• [THE TASK] A line belongs in the answer only if it contains the word "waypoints"; copy every such line from the listing below.

• [DATA TO PROCESS]
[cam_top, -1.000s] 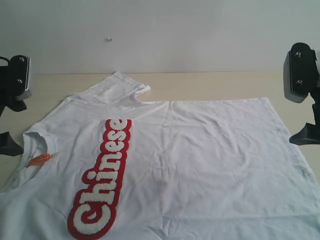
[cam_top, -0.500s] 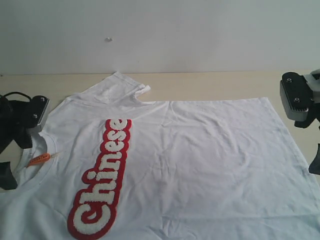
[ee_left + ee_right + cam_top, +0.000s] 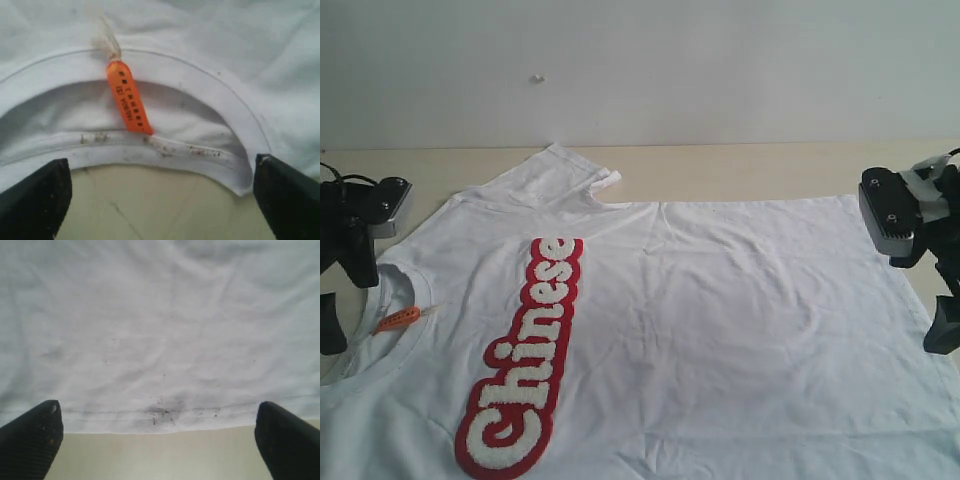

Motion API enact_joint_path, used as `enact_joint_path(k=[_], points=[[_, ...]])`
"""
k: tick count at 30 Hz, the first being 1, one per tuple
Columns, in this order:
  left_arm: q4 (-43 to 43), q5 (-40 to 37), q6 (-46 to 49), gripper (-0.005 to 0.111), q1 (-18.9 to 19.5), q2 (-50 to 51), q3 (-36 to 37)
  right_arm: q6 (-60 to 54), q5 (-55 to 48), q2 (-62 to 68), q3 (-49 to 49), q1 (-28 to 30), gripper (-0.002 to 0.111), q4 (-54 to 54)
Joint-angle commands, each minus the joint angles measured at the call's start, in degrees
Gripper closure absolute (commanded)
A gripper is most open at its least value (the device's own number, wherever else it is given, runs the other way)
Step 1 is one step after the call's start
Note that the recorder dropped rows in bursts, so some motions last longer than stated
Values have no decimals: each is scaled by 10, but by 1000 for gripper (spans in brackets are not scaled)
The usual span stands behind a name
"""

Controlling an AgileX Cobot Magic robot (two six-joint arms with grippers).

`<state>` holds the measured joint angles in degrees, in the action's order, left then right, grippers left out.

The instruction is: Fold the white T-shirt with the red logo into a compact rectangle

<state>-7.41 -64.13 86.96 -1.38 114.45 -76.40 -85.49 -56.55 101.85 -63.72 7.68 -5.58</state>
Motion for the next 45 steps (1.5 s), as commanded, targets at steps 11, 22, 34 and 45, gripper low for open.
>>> enact_joint_path(k=[11, 22, 34, 45], points=[[-68, 17, 56, 13, 42, 25, -4, -45, 38, 30, -13, 14, 7, -37], [-32, 44, 56, 12, 42, 32, -4, -38, 83, 30, -12, 14, 7, -47], [-66, 48, 71, 12, 41, 59, -2, -44, 114, 51, -12, 14, 7, -49], [-52, 62, 71, 12, 35, 74, -2, -44, 118, 51, -12, 14, 7, -61]])
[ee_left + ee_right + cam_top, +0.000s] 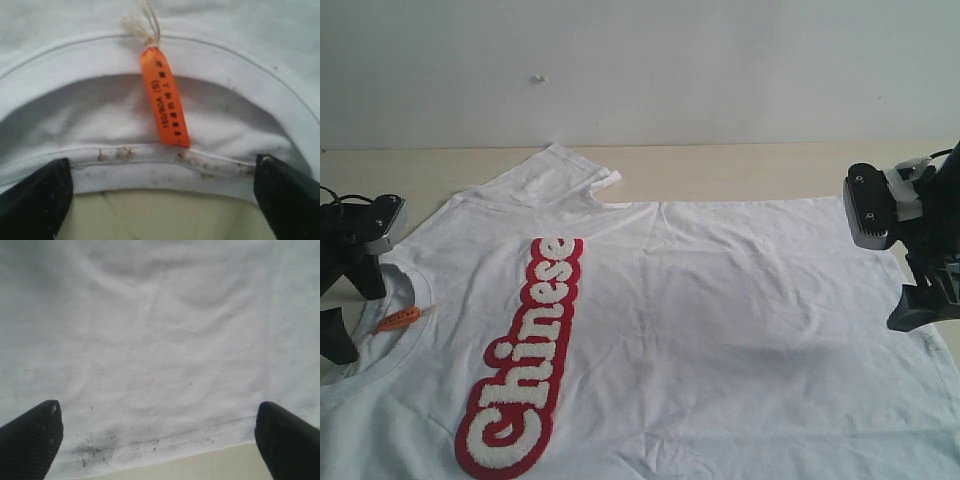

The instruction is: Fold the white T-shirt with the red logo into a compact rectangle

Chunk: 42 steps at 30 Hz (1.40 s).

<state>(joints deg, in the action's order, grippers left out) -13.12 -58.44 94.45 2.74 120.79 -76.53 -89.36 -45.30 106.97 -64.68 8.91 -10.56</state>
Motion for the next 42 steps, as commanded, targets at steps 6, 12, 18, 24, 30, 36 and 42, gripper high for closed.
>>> enact_joint_path(k=[6, 12, 18, 24, 30, 36, 42], points=[[-11, 8, -4, 12, -9, 18, 0, -6, 6, 0, -3, 2, 7, -14], [-16, 10, -3, 12, -7, 20, 0, -6, 6, 0, -3, 2, 7, -15], [8, 47, -65, 12, -4, 20, 0, -6, 8, 0, -3, 2, 7, -16], [81, 71, -107, 12, -7, 21, 0, -6, 9, 0, -3, 2, 7, -16], [95, 70, -46, 12, -10, 21, 0, -16, 14, 0, -3, 2, 7, -23], [95, 72, -17, 12, -10, 21, 0, -23, 2, 0, -3, 2, 7, -25], [66, 82, -17, 12, -10, 21, 0, 13, -49, -8, -3, 2, 7, 11]])
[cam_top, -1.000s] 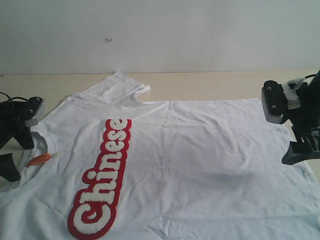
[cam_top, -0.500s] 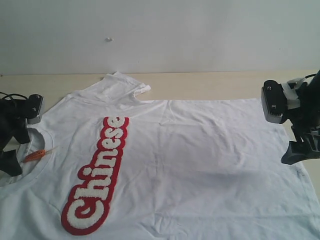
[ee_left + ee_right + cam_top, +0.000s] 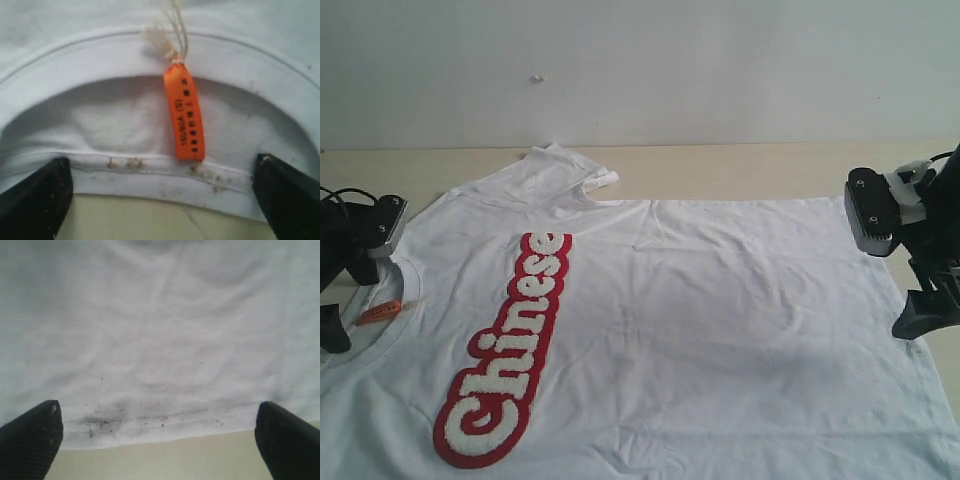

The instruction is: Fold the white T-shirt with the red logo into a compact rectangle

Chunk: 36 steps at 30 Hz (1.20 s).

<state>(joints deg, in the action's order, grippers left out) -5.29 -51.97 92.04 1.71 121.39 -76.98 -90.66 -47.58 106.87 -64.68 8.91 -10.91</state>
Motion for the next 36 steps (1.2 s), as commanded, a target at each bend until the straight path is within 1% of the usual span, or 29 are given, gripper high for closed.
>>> enact_joint_path(k=[1, 2, 4, 5, 7, 8, 11, 16, 24, 27, 29, 32, 34, 36], points=[[-20, 18, 7, 12, -2, 15, 4, 35, -39, -7, -3, 2, 7, 19], [-21, 18, 7, 12, -5, 15, 4, 37, -46, -7, -3, 2, 7, 19], [-21, 18, 7, 12, -16, 15, 4, 40, -43, -7, 13, 2, 7, 53], [-21, 18, 7, 12, -23, 15, 4, 64, -9, -7, 33, 2, 7, 76], [-21, 18, 7, 12, -27, 15, 4, 80, 53, -7, 49, 2, 7, 80], [-21, 18, 7, 12, -27, 15, 4, 80, 60, -7, 51, 2, 7, 80], [-21, 18, 7, 12, -26, 15, 4, 80, 59, 0, 51, 2, 7, 80], [-21, 18, 7, 12, -23, 15, 4, 89, 59, 50, 50, 2, 7, 83], [-17, 18, 7, 12, -23, 15, 4, 89, 94, 55, 47, 2, 7, 85], [-17, 17, 7, 12, -23, 15, 4, 105, 106, 58, 47, 2, 7, 85], [-17, 16, 7, 12, -23, 15, 4, 97, 96, 57, 46, 2, 7, 81], [-17, 15, 7, 12, -23, 15, 4, 65, 4, 58, 15, 2, 7, 53], [-17, 15, 7, 12, -23, 15, 4, 63, -27, 58, -19, 2, 7, 17], [-17, 15, 7, 12, -23, 15, 4, 63, -47, 58, -40, 2, 7, 7]])
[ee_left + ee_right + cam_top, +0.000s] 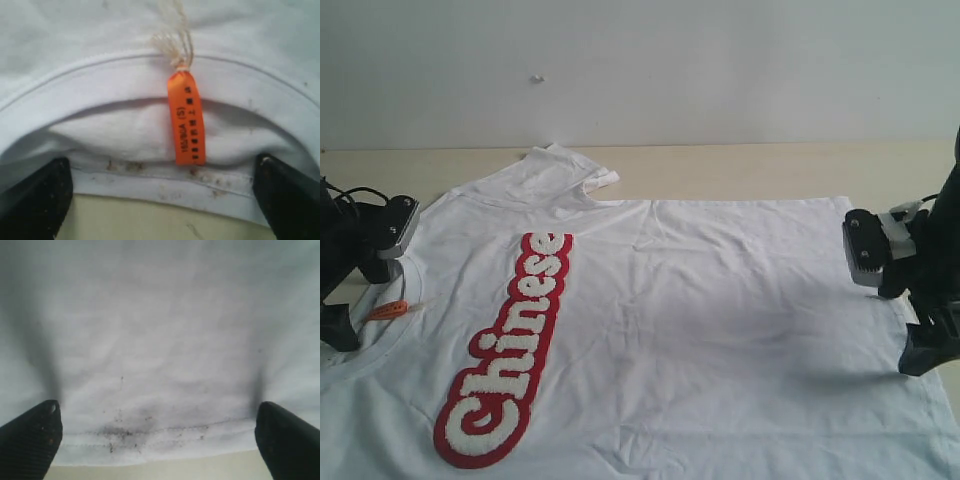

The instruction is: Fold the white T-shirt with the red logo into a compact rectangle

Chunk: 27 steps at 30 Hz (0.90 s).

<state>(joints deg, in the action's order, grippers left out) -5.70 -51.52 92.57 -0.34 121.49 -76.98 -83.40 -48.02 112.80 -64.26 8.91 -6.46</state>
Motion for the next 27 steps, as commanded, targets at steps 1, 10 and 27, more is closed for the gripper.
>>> enact_joint_path(k=[1, 10, 27], points=[[-13, 10, 2, 12, -2, 14, 4, -7, -46, -1, -52, 2, 7, -31], [-11, 9, 2, 12, -2, 15, 4, 42, -42, 29, -53, 2, 7, 43], [-9, 9, 2, 12, 5, 15, 4, 79, -28, 41, -53, 2, 7, 49]])
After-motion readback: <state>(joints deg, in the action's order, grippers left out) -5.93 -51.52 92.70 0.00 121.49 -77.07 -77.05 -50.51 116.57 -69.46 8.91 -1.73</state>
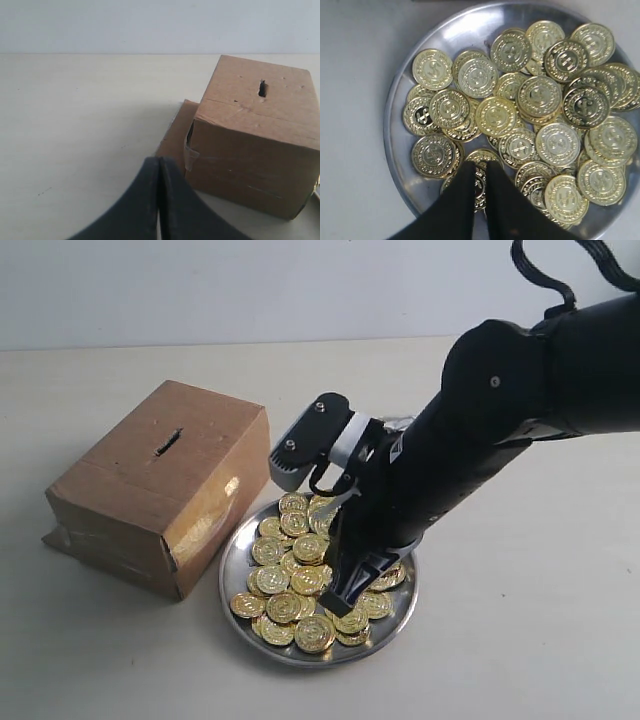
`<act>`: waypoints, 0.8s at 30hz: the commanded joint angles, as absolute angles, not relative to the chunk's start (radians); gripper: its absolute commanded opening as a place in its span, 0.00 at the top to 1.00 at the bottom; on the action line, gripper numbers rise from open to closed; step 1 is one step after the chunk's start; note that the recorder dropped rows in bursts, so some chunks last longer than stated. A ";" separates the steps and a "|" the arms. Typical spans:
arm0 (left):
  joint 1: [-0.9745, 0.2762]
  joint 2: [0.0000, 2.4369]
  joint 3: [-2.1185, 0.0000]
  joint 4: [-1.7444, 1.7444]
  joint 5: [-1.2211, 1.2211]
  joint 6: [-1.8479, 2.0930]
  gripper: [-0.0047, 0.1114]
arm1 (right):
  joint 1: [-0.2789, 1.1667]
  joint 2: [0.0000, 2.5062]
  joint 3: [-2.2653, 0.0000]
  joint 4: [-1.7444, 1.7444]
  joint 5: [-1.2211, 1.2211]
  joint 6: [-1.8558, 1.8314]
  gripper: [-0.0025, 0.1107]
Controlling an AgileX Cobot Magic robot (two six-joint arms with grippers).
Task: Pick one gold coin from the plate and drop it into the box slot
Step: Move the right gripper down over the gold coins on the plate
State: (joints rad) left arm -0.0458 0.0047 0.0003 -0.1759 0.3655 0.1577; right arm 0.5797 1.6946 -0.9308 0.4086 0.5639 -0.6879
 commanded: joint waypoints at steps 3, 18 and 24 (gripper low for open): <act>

• [ANSWER BOX]
`<act>`: waypoints, 0.8s at 30hz: the commanded joint angles, as absolute angles, not relative to the chunk's start (radians); gripper: its absolute commanded opening as a place in its span, 0.00 at the top to 1.00 at the bottom; on the action line, gripper numbers rise from open to closed; step 1 is one step after the chunk's start; note that the recorder dropped rows in bursts, so some chunks last longer than stated. A ";" separates the steps and a "|" the arms. Typical spans:
 commanded: joint waypoints at steps 3, 18 and 24 (gripper low for open): <act>

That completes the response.